• DIRECTIONS:
Say how many of the lines below include the word "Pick". Only the number should be given.

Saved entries
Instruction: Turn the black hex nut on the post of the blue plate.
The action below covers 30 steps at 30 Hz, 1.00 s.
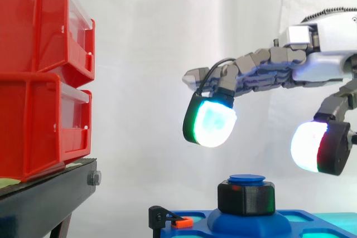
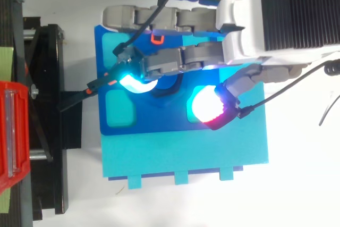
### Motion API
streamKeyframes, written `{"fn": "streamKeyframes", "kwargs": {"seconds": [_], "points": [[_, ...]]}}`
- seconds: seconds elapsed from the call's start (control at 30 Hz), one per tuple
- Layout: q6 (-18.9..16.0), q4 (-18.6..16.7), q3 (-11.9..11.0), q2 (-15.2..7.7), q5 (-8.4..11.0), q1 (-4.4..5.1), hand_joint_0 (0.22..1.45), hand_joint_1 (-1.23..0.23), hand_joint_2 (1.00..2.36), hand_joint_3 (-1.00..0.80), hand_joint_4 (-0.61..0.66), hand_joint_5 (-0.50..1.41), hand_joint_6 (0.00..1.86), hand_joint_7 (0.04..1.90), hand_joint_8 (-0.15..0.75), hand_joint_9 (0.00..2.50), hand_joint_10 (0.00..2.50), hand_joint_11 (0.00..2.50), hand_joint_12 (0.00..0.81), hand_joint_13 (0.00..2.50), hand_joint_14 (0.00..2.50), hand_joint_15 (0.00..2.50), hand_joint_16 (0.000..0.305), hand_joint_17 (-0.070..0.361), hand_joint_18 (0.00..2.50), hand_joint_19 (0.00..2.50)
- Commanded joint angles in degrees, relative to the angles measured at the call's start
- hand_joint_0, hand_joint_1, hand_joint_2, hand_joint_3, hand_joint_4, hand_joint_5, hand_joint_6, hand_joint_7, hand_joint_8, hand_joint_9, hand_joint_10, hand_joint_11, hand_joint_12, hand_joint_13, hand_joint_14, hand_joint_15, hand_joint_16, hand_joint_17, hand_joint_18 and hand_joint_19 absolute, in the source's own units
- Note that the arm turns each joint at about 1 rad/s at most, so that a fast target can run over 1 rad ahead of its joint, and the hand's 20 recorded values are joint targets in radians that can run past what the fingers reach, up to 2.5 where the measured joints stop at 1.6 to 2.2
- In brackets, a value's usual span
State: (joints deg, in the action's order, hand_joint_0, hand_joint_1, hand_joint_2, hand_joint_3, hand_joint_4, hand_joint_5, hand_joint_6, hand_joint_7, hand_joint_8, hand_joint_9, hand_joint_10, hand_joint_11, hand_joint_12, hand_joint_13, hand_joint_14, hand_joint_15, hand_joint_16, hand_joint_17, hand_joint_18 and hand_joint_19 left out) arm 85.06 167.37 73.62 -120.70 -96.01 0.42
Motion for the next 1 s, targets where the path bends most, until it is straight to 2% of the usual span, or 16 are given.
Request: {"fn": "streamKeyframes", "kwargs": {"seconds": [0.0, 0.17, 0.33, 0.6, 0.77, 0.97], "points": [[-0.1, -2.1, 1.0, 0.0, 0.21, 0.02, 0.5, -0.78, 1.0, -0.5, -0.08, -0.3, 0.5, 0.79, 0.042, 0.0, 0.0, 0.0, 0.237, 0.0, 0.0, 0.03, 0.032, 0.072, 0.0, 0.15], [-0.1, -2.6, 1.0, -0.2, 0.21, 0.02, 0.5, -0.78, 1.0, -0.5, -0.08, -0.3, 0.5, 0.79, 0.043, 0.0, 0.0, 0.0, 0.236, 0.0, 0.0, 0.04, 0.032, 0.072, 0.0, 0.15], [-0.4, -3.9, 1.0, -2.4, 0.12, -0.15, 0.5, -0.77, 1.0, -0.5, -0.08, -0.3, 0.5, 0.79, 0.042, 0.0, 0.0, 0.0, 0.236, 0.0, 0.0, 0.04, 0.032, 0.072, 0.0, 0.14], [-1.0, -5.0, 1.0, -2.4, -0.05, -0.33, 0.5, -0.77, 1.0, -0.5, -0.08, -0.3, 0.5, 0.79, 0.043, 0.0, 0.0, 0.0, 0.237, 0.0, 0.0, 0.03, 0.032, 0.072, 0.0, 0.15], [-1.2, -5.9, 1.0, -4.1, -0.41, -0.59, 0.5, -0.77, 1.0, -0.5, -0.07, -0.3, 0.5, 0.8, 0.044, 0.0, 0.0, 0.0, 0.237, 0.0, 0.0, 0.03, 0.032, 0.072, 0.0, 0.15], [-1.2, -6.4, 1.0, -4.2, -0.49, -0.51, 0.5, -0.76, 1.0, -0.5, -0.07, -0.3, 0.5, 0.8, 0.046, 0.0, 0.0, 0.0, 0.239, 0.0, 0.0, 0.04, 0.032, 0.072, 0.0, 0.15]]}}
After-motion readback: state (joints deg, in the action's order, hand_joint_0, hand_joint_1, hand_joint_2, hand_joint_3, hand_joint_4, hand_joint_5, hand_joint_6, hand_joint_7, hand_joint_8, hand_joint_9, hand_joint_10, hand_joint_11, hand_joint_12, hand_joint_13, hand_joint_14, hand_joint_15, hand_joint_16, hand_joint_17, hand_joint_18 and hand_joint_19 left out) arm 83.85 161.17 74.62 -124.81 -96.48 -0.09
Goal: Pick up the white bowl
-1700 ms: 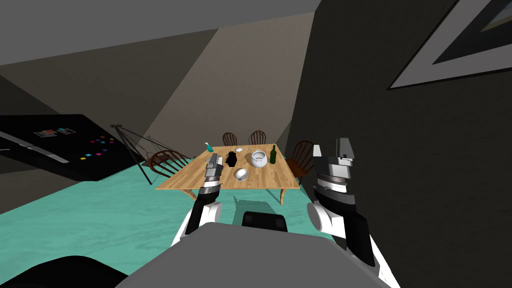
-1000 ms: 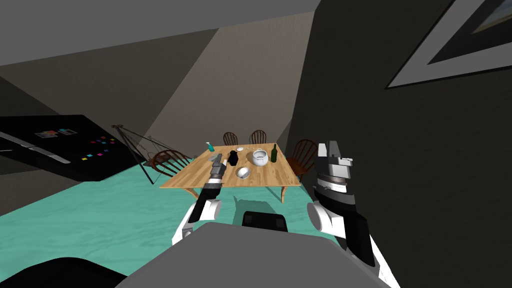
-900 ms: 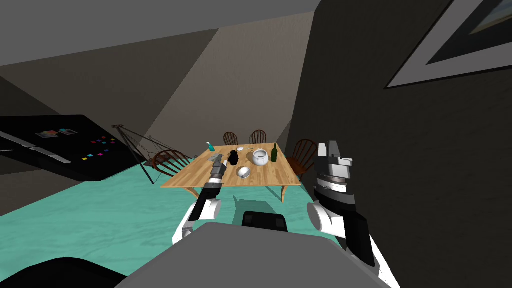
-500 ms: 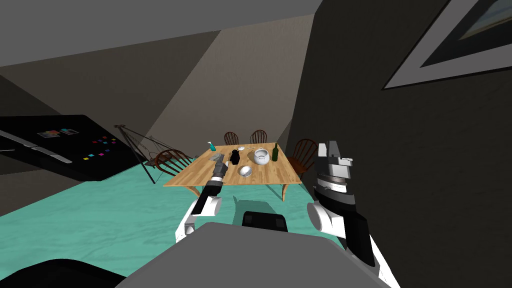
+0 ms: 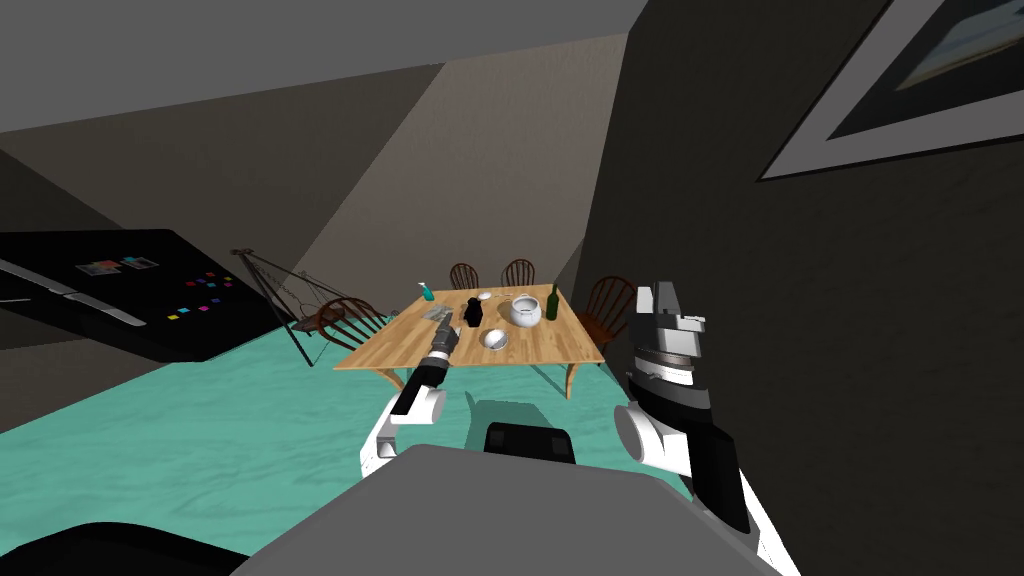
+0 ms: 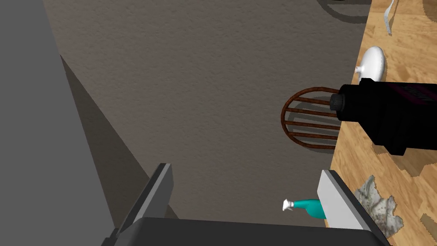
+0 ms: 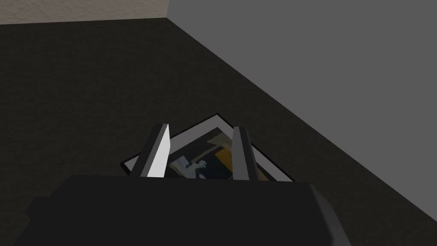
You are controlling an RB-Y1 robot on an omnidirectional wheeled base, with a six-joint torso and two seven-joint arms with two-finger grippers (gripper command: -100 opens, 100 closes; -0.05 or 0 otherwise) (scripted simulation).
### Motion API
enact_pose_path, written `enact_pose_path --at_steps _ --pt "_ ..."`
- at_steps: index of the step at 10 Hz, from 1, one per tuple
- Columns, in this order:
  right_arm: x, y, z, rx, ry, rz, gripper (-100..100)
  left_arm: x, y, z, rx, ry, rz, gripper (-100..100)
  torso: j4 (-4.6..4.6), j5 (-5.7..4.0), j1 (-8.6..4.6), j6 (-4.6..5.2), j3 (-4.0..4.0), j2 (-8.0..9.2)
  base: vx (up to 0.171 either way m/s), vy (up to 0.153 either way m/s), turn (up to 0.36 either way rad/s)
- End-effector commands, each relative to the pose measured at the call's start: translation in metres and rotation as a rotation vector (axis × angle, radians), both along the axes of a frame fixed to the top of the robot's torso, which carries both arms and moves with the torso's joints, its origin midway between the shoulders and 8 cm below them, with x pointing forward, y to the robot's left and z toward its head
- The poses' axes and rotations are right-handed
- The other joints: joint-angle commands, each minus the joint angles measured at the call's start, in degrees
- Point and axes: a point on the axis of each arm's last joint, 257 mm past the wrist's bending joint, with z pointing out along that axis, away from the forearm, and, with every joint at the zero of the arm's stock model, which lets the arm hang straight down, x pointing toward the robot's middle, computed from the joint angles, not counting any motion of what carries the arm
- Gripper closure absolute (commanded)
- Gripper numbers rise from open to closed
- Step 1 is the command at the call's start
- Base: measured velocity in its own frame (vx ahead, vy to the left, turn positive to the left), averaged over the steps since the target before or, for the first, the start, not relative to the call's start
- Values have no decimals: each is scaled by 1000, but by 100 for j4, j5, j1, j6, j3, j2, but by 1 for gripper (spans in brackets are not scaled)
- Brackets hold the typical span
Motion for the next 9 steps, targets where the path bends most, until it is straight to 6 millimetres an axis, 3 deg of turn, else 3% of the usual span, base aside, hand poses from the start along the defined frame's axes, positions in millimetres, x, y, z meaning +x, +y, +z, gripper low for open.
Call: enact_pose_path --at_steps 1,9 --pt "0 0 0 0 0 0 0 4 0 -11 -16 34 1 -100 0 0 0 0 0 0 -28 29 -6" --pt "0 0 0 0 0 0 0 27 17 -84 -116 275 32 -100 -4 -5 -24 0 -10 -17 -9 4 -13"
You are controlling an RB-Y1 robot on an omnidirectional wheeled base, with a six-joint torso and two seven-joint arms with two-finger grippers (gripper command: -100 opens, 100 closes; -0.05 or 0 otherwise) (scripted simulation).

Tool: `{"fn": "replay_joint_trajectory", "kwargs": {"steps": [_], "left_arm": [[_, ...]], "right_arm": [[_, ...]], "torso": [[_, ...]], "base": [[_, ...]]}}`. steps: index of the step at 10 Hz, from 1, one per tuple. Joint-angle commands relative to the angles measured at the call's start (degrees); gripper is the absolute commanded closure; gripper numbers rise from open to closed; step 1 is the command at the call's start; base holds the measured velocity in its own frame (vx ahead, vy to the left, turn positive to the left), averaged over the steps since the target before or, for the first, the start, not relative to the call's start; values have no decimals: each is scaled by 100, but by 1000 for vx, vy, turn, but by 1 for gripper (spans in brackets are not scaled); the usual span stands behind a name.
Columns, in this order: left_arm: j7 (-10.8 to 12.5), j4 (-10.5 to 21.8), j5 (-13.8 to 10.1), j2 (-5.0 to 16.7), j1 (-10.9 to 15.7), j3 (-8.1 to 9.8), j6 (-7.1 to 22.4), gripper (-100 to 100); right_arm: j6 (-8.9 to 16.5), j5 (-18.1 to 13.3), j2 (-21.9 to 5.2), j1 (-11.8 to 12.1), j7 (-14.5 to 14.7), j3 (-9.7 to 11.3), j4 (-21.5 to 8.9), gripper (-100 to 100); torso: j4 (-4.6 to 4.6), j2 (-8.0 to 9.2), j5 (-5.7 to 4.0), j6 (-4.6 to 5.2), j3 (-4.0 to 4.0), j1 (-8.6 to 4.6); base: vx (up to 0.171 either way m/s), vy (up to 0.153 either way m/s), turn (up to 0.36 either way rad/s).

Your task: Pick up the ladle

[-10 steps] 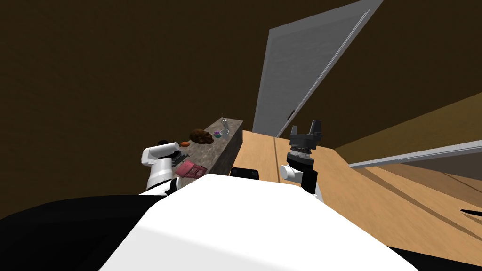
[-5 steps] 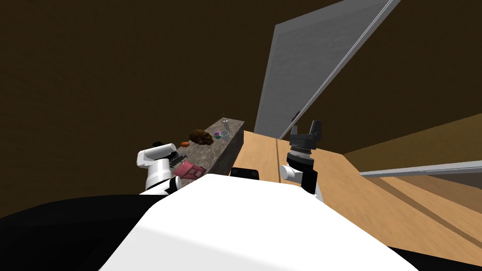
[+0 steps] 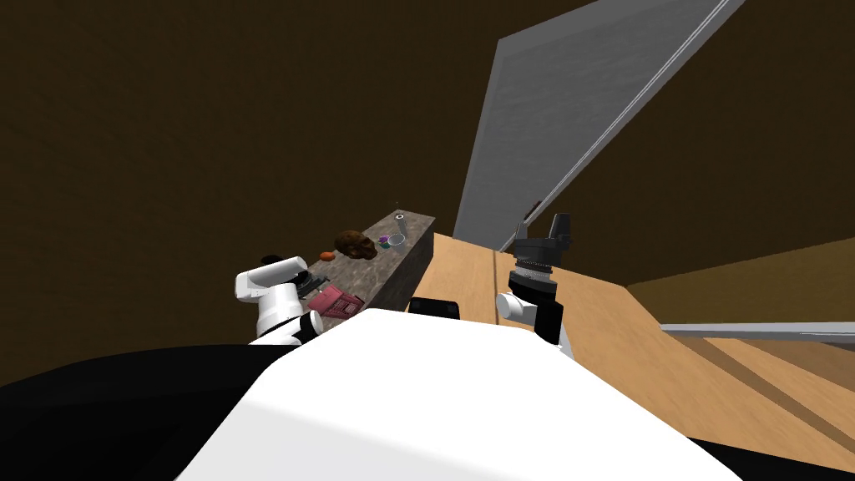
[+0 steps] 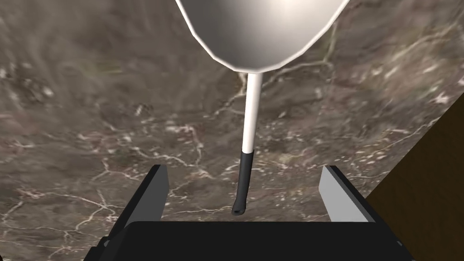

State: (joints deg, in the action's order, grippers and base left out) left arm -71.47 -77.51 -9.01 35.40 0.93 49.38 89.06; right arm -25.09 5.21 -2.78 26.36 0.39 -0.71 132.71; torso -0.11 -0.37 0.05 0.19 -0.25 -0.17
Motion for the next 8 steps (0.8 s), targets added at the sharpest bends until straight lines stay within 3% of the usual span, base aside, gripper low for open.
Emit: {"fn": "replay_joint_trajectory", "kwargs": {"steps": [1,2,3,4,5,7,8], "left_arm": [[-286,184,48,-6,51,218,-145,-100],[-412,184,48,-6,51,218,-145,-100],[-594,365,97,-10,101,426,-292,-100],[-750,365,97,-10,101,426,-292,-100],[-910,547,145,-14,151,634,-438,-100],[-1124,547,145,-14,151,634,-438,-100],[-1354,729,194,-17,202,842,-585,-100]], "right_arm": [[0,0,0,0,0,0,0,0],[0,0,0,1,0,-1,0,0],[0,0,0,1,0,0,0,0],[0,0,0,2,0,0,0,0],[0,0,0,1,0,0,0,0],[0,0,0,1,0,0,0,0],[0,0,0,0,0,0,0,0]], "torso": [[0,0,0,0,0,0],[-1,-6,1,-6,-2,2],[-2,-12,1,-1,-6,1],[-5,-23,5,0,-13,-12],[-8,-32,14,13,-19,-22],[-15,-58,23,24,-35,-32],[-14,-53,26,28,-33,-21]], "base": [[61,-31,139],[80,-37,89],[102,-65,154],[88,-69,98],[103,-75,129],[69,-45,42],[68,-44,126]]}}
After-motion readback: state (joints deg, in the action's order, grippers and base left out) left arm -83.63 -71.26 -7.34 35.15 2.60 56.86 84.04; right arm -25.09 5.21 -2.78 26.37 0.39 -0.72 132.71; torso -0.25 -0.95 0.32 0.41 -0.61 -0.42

• SOLUTION:
2